Would they do a Catherine Tate-style sketch show route, bringing to life characters they devised for a pilot in the Nineties?

"Maybe, we had great fun with that.

So many things to do, but I tend to potter a lot these days." She pauses to greet one of her dogs entering the room. "And walking my dogs on Hampstead Heath. God I'm sick of this biting wind, it's hell for us dogwalkers."

Her show covers everything from a tour around Britain's first online Romany community - "I once got complaints from gipsies, all on email. It didn't match my image of a painted wooden caravan" - to why wearing spectacles is not enough to become Spectacle Wearer of the Year. "I was robbed of that title."

Sue finds herself working mainly with men on the comedy circuit.

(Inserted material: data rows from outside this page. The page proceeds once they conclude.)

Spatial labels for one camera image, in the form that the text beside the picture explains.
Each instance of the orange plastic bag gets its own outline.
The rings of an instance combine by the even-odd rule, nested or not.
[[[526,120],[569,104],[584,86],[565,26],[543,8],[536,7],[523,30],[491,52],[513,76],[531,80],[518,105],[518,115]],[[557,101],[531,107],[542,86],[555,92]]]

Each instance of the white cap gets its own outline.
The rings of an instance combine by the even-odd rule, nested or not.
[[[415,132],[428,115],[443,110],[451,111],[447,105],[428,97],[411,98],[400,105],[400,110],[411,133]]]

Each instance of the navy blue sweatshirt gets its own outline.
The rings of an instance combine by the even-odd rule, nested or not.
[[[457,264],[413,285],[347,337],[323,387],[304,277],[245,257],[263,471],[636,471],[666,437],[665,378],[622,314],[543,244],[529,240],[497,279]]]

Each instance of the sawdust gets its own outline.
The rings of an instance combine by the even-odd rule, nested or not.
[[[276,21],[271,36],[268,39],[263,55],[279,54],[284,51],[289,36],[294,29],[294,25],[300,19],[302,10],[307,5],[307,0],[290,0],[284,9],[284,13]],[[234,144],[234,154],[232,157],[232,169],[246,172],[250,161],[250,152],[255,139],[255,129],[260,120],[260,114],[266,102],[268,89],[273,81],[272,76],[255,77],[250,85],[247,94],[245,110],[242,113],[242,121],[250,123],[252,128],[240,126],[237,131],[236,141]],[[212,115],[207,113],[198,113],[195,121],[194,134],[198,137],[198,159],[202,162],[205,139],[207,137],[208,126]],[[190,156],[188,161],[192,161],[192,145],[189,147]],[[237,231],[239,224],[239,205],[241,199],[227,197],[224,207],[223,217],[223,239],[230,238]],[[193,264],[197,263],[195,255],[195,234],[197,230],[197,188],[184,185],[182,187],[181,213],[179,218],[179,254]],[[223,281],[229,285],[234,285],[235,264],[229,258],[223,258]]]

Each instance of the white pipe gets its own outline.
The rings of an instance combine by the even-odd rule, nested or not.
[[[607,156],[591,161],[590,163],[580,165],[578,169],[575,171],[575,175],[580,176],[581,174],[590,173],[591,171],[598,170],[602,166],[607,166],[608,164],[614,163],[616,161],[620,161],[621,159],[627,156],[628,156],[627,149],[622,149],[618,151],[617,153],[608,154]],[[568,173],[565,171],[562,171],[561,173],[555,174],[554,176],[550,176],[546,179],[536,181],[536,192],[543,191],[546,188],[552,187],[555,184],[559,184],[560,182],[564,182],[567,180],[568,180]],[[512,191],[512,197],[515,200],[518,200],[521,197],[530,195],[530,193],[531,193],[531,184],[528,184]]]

"There's a shortage of female comics, especially those who've made a name on TV and radio. I rarely share the bill with other women, we're used sparingly.

"I only met Linda Smith once and when she died I was saddened partly because I'd never worked with her."

Even on shows like Have I Got News for You, which Sue has appeared on, there tends to be just one token female, if any.

"And often she's not even a comic, " says Sue. "That's just the way it is, I'm not complaining. The men I work with are total gentlemen, I've never experienced any prejudice, either as a woman or because of my sexuality."

Her show draws a little on her experience as a gay woman.

"They're just observations from my perspective, I don't make an issue of it but I'm comfortable talking about it.

"I play to diverse crowds. People are very accepting of me - I'm quite normal really!"